- **Instructions for the task**
Look through the data for the string "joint". Copy every line where it is found.

- **Data**
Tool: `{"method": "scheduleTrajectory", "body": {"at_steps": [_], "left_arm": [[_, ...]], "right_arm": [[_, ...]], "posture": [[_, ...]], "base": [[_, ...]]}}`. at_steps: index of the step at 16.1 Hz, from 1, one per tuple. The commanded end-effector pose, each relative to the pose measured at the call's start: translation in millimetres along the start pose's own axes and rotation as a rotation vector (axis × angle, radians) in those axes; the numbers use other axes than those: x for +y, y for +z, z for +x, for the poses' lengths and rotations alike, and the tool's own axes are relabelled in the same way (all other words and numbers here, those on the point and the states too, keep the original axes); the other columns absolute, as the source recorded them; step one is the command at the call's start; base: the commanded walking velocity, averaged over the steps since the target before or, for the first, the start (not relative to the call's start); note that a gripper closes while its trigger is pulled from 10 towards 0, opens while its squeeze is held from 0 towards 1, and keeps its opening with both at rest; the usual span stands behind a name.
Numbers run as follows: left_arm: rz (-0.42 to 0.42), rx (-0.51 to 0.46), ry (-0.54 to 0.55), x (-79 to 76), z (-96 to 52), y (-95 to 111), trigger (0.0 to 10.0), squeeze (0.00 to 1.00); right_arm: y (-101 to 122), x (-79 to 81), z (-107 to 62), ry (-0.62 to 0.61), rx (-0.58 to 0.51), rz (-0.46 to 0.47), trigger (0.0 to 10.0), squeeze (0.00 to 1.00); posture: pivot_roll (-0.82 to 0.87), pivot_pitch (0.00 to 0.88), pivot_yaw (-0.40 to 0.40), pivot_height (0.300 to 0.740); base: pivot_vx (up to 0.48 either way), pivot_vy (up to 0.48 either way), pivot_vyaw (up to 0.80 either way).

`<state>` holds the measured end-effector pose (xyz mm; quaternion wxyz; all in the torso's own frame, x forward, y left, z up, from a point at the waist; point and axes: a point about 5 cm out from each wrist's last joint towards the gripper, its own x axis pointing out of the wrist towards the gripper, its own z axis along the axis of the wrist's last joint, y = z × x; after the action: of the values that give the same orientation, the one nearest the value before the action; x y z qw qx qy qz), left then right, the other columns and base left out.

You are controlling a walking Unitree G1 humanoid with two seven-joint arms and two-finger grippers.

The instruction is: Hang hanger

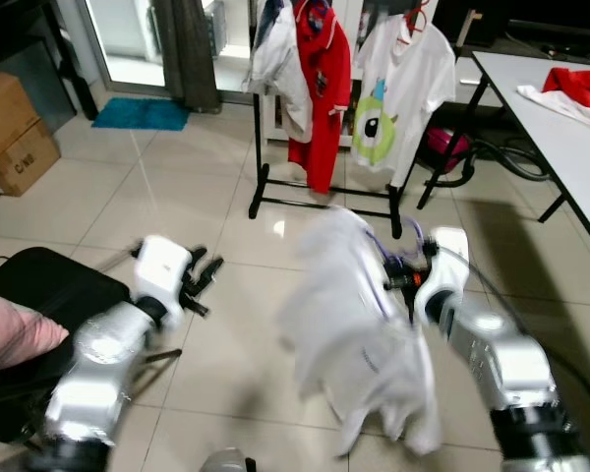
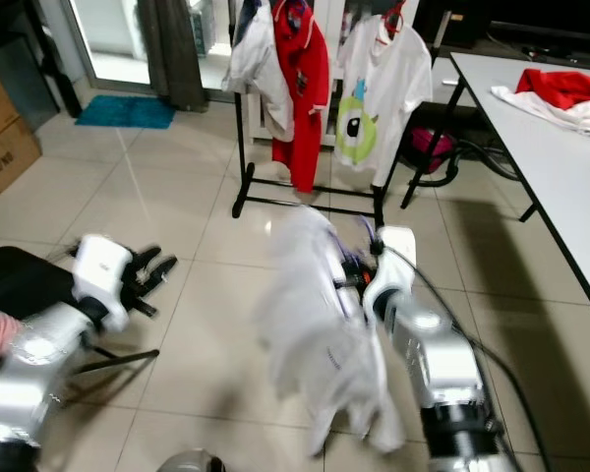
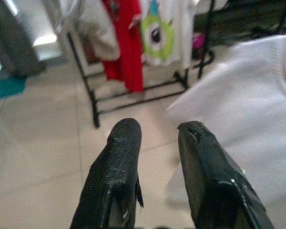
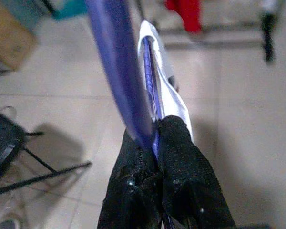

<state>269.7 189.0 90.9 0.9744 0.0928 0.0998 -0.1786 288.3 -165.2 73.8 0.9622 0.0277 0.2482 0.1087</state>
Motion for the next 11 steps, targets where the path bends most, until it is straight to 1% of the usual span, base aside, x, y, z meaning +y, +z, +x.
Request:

- **Solution for this exercise**
`<state>` holds the measured end-effector pose (xyz mm; quaternion wxyz; all in the torso's own frame, x forward, y left, z up, from a point at the waist; point and axes: a point about 5 cm out from each wrist's last joint towards the gripper, its own x axis pointing out of the wrist towards the gripper, its own z axis along the axis of the wrist's last joint, y = z × x; after the action: of the values that give the same orientation, the one nearest the value before the action; x y z qw qx qy qz), left then right, the other columns and base left out.
You are controlling a walking Unitree G1 humanoid with two seven-joint arms and two-finger grippers.

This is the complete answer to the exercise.